A rundown South London shopping centre could be bulldozed to make way for 563 homes and a 15 storey tower.

Plans have been submitted to flatten the Leegate Shopping Centre in Lewisham and replace it with four blocks between eight and 15 floors high. 

A community centre, supermarket, restaurant and medical centre are also planned as part of proposals revealed by developer Galliard Homes – as well as a medical centre, gym and replacement pub.

The shopping centre site is home to a car wash and multi-storey car park, which would also go under the wrecking ball under the proposals. 

News Shopper: CGI of the development which could replace Leegate Shopping Centre in Lewisham (photo: Lewisham Council planning documents)CGI of the development which could replace Leegate Shopping Centre in Lewisham (photo: Lewisham Council planning documents)

Galliard Homes says the development will help boost investment in Lee town centre.

The plan will “deliver a truly mixed-use regeneration scheme that will reinforce Lee Green’s role within Lewisham’s town centre hierarchy, attracting wider investment and improvement,” according to the developer’s documents. 

But Charlie Davis, ex-Tory councillor for Eltham North in neighbouring Greenwich, hit out at the plans saying they would set a “dangerous precedent.”

In a post on Twitter, he said: “Typical.
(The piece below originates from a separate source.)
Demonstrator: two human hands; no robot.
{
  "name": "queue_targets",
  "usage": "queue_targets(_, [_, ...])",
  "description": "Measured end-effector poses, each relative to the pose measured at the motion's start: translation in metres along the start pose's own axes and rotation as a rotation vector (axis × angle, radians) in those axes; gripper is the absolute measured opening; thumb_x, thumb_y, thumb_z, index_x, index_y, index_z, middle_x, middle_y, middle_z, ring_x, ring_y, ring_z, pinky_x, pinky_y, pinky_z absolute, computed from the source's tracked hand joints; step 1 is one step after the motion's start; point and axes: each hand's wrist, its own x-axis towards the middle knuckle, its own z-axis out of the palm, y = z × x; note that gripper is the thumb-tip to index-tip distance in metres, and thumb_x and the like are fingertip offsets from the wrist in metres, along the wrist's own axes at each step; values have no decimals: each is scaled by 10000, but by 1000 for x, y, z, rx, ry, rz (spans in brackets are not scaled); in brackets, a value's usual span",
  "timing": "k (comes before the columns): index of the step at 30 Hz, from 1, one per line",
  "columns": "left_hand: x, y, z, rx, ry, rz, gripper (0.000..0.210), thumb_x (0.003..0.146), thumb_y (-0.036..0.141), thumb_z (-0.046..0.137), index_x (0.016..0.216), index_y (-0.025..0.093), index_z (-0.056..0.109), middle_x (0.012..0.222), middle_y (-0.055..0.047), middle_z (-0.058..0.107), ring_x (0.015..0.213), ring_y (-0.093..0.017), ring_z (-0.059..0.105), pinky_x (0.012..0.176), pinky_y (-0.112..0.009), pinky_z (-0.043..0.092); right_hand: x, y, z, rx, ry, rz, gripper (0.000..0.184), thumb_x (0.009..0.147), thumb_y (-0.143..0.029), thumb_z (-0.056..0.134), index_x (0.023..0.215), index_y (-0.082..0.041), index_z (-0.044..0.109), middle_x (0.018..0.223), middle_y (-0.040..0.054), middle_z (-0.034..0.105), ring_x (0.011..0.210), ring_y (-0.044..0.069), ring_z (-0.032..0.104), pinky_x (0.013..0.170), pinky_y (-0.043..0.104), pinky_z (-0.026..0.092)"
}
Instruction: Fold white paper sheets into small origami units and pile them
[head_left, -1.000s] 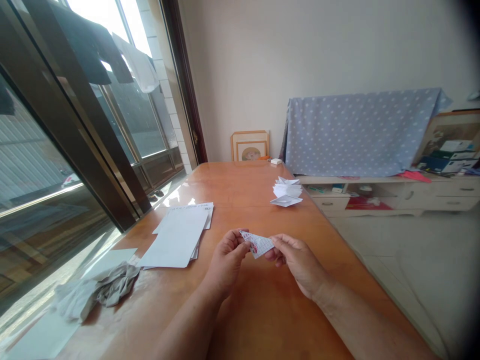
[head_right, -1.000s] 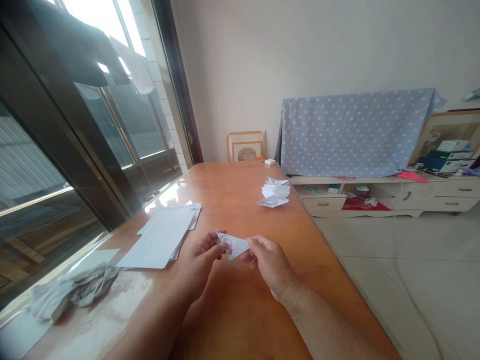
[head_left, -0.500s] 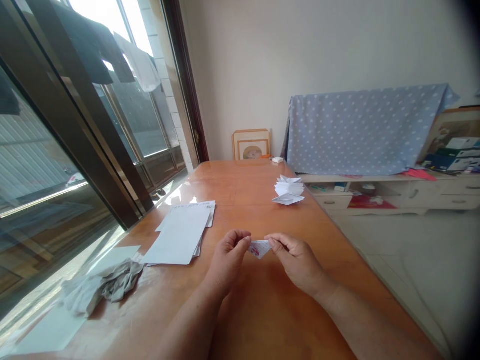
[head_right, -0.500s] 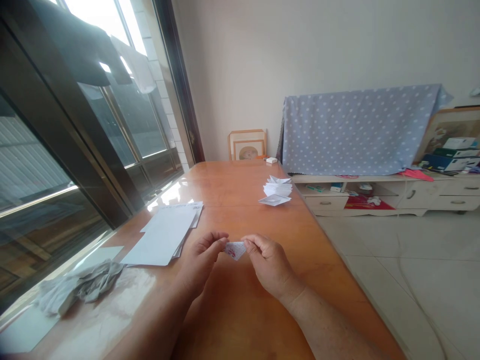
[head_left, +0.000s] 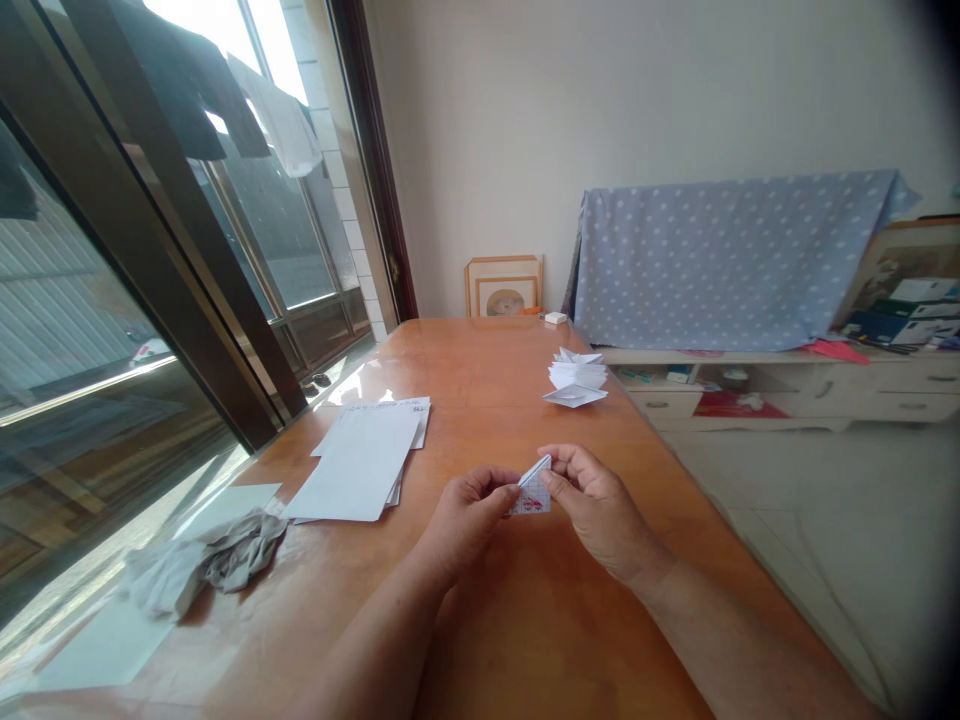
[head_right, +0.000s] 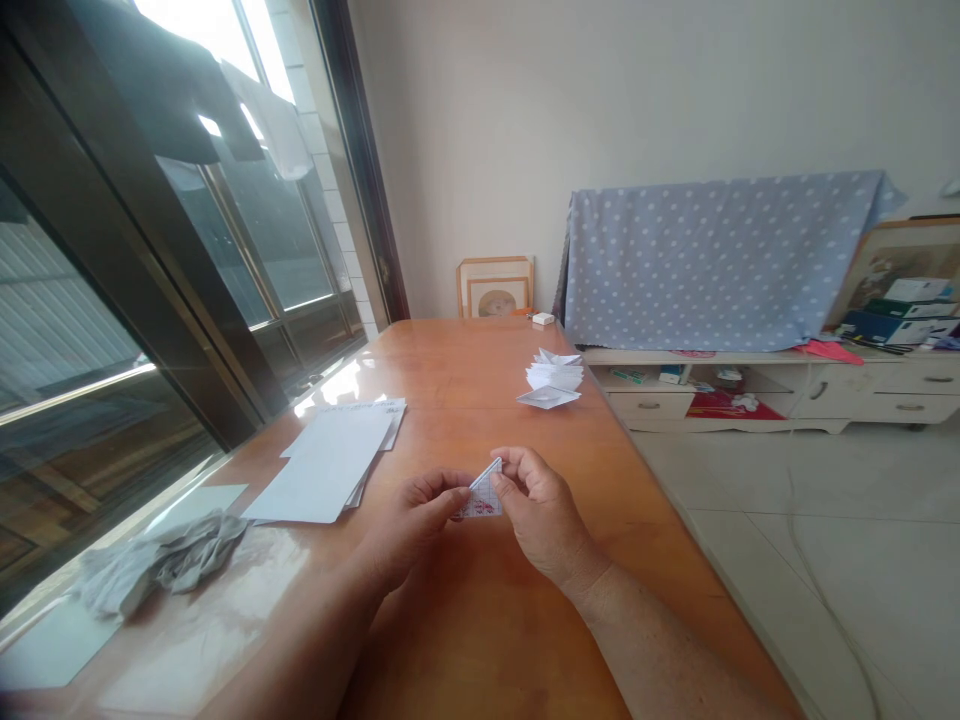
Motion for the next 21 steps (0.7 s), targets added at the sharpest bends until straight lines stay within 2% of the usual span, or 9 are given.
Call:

You wait ages for one ill-conceived tower to reach their respective planning committees, and then two come along at once.
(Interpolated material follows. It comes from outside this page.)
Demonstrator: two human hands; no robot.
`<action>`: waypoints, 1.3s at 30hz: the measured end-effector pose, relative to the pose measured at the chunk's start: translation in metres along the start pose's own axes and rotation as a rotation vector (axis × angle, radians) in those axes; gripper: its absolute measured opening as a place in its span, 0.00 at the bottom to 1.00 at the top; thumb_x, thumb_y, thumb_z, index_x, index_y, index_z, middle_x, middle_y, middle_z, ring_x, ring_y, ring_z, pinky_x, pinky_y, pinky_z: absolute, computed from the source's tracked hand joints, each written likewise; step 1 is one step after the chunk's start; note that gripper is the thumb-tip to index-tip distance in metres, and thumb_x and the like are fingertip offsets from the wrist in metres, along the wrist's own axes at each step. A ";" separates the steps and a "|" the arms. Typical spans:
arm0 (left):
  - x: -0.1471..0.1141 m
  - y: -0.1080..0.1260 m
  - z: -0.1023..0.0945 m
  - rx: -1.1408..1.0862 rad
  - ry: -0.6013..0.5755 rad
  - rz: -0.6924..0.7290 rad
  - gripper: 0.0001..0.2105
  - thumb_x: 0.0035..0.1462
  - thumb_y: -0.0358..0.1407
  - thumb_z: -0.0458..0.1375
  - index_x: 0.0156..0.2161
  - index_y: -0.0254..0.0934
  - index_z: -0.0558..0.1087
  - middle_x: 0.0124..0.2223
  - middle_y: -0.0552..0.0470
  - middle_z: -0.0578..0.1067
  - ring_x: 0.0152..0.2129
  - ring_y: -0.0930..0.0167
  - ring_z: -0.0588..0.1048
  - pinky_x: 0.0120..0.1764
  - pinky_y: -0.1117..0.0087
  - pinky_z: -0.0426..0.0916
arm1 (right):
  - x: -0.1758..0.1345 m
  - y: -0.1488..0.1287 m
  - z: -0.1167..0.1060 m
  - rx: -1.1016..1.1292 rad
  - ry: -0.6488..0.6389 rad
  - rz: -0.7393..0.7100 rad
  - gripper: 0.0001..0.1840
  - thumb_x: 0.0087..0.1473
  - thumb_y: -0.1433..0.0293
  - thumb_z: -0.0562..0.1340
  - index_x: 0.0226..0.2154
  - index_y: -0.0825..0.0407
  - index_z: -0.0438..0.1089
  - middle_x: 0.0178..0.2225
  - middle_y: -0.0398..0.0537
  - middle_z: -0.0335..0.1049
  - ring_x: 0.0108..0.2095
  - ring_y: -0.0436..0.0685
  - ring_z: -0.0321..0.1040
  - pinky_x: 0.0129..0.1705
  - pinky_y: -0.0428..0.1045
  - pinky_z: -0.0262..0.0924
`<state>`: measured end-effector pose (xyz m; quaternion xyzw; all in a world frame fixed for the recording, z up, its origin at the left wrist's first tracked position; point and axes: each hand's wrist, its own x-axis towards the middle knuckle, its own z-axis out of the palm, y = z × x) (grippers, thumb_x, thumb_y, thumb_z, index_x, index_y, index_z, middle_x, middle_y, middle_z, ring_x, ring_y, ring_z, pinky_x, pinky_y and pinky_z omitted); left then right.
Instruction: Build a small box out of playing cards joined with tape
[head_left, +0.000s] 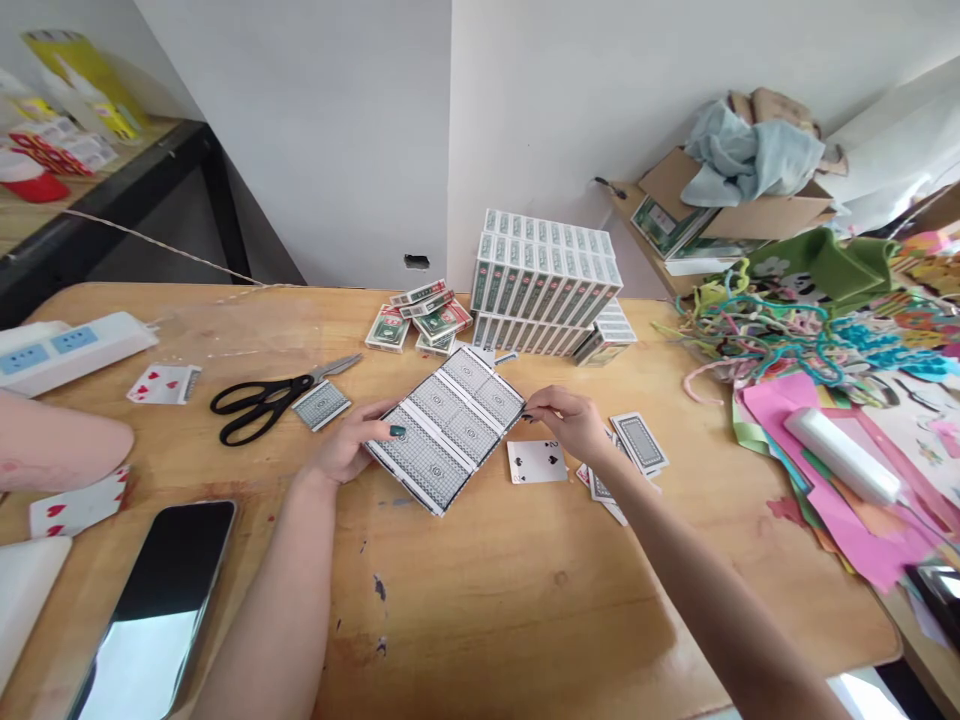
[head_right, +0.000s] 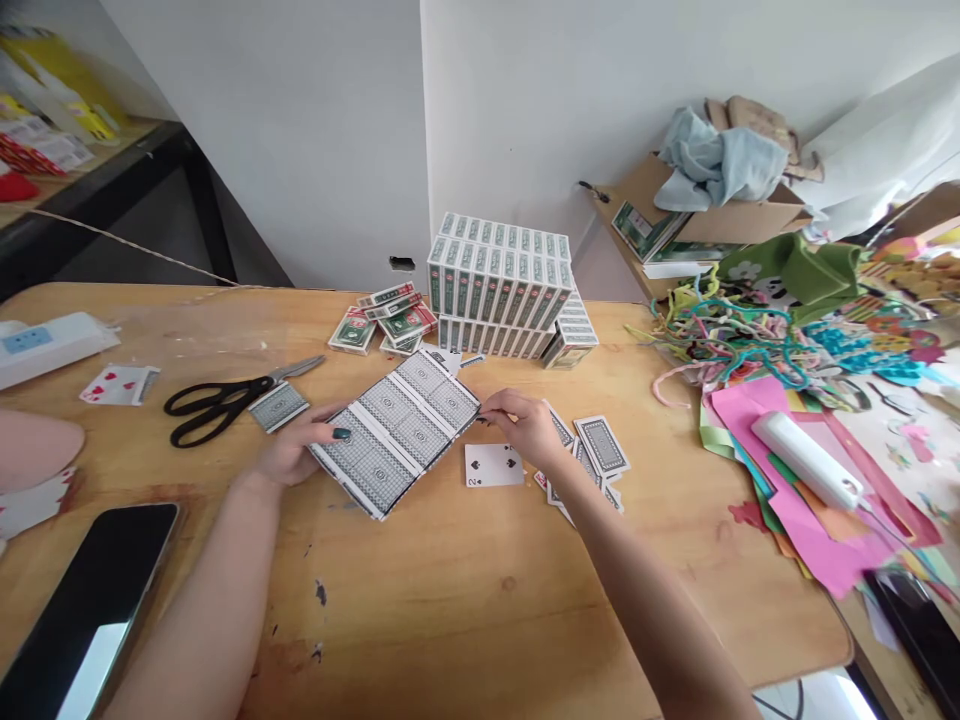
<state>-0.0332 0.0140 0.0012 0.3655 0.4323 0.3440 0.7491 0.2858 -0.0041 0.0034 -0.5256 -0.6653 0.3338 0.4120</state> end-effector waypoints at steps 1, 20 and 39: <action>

"Again no one would argue this site doesn’t need [to be] redeveloped, but the sheer height and scale of this would set a dangerous precedent.”
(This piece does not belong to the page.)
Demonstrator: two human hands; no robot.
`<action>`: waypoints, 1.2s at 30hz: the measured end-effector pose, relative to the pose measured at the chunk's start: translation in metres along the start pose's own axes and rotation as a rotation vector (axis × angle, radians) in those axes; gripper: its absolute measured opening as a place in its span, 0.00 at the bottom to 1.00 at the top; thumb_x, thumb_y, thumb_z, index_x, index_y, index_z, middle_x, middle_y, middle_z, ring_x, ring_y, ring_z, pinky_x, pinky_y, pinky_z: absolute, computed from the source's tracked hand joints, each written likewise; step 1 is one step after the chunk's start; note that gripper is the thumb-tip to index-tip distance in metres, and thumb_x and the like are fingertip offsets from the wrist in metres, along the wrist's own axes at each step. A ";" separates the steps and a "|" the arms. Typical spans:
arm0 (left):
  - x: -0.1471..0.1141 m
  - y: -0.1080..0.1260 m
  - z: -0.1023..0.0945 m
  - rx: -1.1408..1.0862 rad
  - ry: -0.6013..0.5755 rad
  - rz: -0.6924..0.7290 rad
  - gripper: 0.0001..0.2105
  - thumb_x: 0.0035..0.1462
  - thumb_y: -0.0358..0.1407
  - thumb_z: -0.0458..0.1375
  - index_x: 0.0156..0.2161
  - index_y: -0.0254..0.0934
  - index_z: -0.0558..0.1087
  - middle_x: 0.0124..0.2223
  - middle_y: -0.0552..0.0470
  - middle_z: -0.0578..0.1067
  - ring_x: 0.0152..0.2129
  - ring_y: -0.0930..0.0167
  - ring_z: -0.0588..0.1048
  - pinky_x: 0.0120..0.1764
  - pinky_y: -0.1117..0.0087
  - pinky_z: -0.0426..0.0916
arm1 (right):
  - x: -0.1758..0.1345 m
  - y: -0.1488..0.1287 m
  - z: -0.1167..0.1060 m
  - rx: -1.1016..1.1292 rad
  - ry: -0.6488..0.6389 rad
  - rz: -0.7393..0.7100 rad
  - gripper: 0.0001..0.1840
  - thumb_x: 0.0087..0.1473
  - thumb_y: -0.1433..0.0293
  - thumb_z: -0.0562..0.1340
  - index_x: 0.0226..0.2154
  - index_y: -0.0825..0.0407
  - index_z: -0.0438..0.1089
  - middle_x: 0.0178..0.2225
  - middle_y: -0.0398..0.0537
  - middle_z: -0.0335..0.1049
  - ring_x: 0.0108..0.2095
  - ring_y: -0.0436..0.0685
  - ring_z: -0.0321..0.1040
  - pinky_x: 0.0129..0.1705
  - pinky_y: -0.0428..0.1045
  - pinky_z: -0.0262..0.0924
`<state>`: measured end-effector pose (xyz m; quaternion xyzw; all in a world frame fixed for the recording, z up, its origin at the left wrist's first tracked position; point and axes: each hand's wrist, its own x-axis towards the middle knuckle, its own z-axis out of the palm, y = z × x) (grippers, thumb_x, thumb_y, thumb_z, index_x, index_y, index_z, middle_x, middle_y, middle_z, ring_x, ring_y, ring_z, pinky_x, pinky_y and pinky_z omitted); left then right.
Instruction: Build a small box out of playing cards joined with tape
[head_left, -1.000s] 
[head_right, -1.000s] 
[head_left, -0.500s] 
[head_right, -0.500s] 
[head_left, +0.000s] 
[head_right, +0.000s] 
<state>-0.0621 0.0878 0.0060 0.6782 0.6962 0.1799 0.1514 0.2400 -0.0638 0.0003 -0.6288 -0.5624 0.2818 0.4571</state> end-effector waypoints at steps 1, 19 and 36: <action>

Plans to redevelop the 1960s shopping centre have previously come before Lewisham Council.

In 2015, developer St Modwen submitted plans to build 229 homes on the site. Lewisham Council indicated it was in favour of the plans but the proposed development, which included a 10 storeys high block, never went ahead. 

A 2018 application to replace the shopping centre with 393 flats, 64 of which would have been affordable, stalled after Lewisham and the mayor of London said they wanted to boost the number of affordable apartments on the site.

The new plans include 114 flats at social rent prices. 

Galliard says its plans will breathe new life into an underused area.

It says the development aims to “deliver sustainable regeneration of an allocated, underutilised, brownfield site, which is beyond its design life cycle” and will “reinvigorate Lee Green District Centre by providing a vibrant, new, purpose designed flexible retail, commercial and community offer which responds to the site’s function and complements the existing services and facilities at Lee Green.”